До завтрака шли занятия, на которых трудно было сосредоточиться. Лекции тянулись значительно дольше обычного, и без часов казалось, что звонок определенно запаздывает.
Зато после завтрака время летело вихрем. Не хватало платяных и сапожных щеток, и перед зеркалами собиралось столько народу, что бриться приходилось, выглядывая из-за плеча впереди стоящего.
В два часа начиналось долгожданное увольнение.
- Господин лейтенант, старший унтер-офицер четвертой роты Бахметьев просит разрешения идти в отпуск. Билет номер тридцать два.
- Идите, - разрешил дежурный офицер, и, повернувшись кругом, Бахметьев пошел.
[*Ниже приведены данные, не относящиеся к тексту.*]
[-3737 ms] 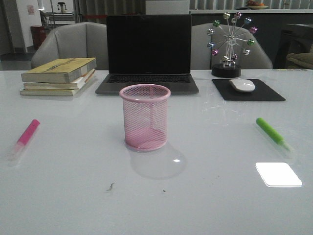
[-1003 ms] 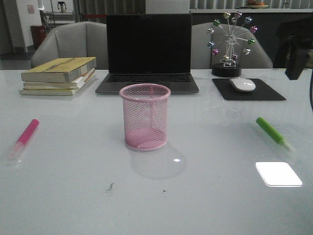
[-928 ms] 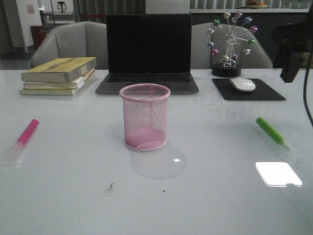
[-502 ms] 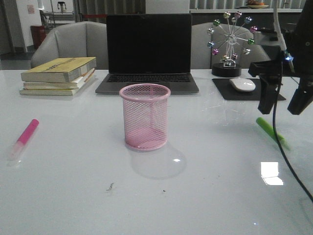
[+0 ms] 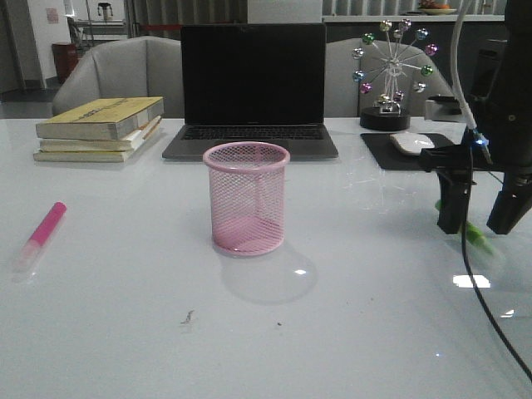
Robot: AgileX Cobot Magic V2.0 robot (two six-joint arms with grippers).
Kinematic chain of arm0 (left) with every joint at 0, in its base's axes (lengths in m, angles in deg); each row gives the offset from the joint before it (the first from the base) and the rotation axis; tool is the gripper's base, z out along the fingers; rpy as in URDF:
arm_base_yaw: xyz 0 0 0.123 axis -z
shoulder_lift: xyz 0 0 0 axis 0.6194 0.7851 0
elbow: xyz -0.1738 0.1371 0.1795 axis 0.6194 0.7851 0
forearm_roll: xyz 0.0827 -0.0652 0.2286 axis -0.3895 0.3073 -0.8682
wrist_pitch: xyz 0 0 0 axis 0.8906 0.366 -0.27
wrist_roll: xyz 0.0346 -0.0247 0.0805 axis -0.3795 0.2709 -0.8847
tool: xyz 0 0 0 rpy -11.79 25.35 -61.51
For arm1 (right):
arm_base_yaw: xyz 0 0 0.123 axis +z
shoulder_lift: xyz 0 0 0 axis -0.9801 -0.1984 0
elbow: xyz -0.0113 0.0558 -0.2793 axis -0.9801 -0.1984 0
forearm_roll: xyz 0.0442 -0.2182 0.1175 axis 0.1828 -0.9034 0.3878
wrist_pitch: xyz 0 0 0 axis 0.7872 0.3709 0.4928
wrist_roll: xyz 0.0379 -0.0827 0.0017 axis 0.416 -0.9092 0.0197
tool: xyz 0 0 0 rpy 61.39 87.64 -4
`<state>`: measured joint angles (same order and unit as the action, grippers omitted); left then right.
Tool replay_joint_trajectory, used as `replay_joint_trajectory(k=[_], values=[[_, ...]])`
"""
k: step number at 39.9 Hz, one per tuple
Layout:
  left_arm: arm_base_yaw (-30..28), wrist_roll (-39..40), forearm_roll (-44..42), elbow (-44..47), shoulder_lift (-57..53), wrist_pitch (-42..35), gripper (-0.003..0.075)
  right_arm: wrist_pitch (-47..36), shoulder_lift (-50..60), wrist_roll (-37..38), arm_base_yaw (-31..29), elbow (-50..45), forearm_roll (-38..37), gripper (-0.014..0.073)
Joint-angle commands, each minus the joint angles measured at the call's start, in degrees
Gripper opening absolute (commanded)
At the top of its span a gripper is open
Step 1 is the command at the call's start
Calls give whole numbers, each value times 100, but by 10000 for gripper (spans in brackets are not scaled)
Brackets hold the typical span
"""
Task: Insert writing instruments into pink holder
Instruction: 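Lower the right gripper onto the green marker and close on it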
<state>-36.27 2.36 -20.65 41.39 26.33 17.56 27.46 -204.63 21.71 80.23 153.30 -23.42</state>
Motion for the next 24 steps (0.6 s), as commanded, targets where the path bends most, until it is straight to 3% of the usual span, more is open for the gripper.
replay_joint_trajectory(k=[1, 17, 20, 24], values=[[33, 42, 56, -212, -61, -375, 395, -14, 293, -94, -4, 188, 60, 509], [33, 42, -47, -212, -61, -375, 395, 240, -56, -94, -4, 188, 55, 507], [33, 42, -52, -212, -61, -375, 395, 313, -102, -94, -4, 188, 55, 469], [33, 29, -52, -212, -61, -375, 395, 360, -127, -94, -4, 188, 55, 344]])
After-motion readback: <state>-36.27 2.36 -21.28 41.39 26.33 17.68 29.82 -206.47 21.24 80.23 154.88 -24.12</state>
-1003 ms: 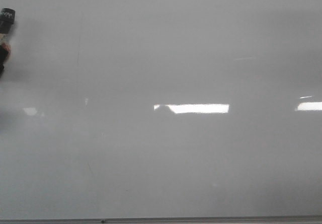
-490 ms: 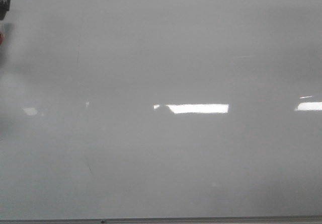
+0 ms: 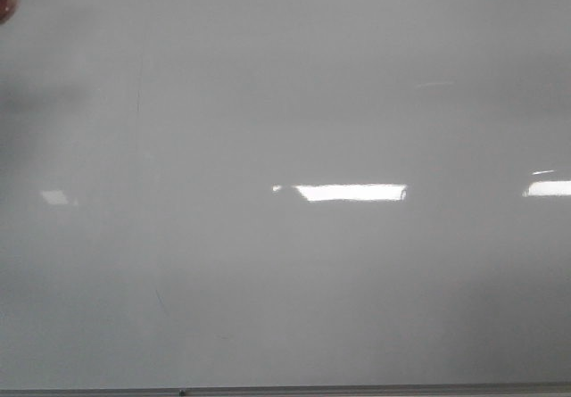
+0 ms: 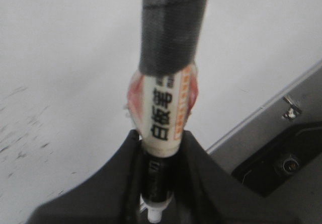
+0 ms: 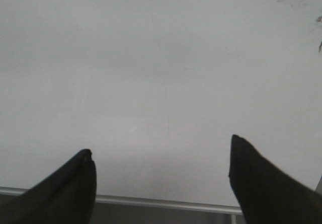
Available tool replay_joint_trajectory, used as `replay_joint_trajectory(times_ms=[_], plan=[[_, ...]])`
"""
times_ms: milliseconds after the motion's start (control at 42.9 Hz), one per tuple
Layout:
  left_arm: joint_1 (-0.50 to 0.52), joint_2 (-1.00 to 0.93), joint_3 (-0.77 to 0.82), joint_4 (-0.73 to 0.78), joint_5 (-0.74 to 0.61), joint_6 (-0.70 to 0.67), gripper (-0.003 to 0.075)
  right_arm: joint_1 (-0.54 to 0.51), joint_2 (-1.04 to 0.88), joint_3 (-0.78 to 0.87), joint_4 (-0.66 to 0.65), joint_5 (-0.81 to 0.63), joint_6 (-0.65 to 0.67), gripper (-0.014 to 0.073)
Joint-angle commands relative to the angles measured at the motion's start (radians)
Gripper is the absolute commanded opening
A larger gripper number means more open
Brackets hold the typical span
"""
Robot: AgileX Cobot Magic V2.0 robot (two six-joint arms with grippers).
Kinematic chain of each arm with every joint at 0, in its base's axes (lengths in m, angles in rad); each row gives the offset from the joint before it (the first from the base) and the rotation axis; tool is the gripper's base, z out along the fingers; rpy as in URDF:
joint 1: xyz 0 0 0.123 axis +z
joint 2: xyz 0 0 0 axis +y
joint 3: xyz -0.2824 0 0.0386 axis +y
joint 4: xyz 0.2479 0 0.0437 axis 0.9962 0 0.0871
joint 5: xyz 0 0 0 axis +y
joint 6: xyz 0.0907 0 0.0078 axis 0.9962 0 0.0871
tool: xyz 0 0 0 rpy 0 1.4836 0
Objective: Write number 8 on whiteboard
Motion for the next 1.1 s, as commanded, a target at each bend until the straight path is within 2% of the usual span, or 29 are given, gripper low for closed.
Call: replay_joint_trajectory(times_ms=[0, 373, 537, 630, 700, 770, 957, 1073], plan=[[-0.071, -0.019, -0.043, -0.044, 0.007, 0.076, -0.0021, 0.003, 0.068, -0.068, 0.014, -0.016, -0.056, 0.0571], [-0.342, 0.11, -0.104, -0.055, 0.099, 0.194, -0.0021, 0.147, 0.309, -0.2, 0.24, 0.151, -0.449, 0.0571], [-0.426, 0.131, -0.104, -0.057, 0.095, 0.241, -0.002, 0.21, 0.38, -0.23, 0.415, 0.24, -0.722, 0.0571], [-0.462, 0.133, -0.106, -0.061, 0.091, 0.246, -0.002, 0.252, 0.404, -0.23, 0.512, 0.254, -0.909, 0.0571], [-0.486, 0.133, -0.106, -0.061, 0.087, 0.246, -0.002, 0.308, 0.417, -0.23, 0.586, 0.251, -0.998, 0.0571], [-0.508, 0.133, -0.106, -0.061, 0.082, 0.246, -0.002, 0.358, 0.428, -0.231, 0.63, 0.236, -1.043, 0.0571], [-0.552, 0.133, -0.106, -0.061, 0.07, 0.252, -0.002, 0.474, 0.491, -0.27, 0.633, 0.186, -1.047, 0.0566], [-0.563, 0.133, -0.106, -0.063, 0.07, 0.252, -0.002, 0.531, 0.533, -0.301, 0.634, 0.171, -1.047, 0.0514]])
Он шел невесело. Он совсем не испытывал той радости, которую ему следовало бы испытывать, и даже ясный морозный день на набережной не принес ему облегчения.Снег скрипел под его ногами, иней садился ему на башлык, солнце высоко стояло над Невой, и трамваи с веселым звоном сворачивали на Восьмую линию.
- Вася! - позвал его запыхавшийся Овцын. - Чудесно!
- Да,-согласился он, хотя ничего чудесного вокруг себя не видел. - Прости, мне налево. Я домой.
Овцын специально бежал, чтобы его догнать, и, конечно, обиделся. Но сразу же забыл о себе, потому что очень любил Бахметьева.
- Что с тобой такое?
- Со мной ничего такого, - сухо ответил Бахметьев. Приложил руку к фуражке и быстро зашагал прочь.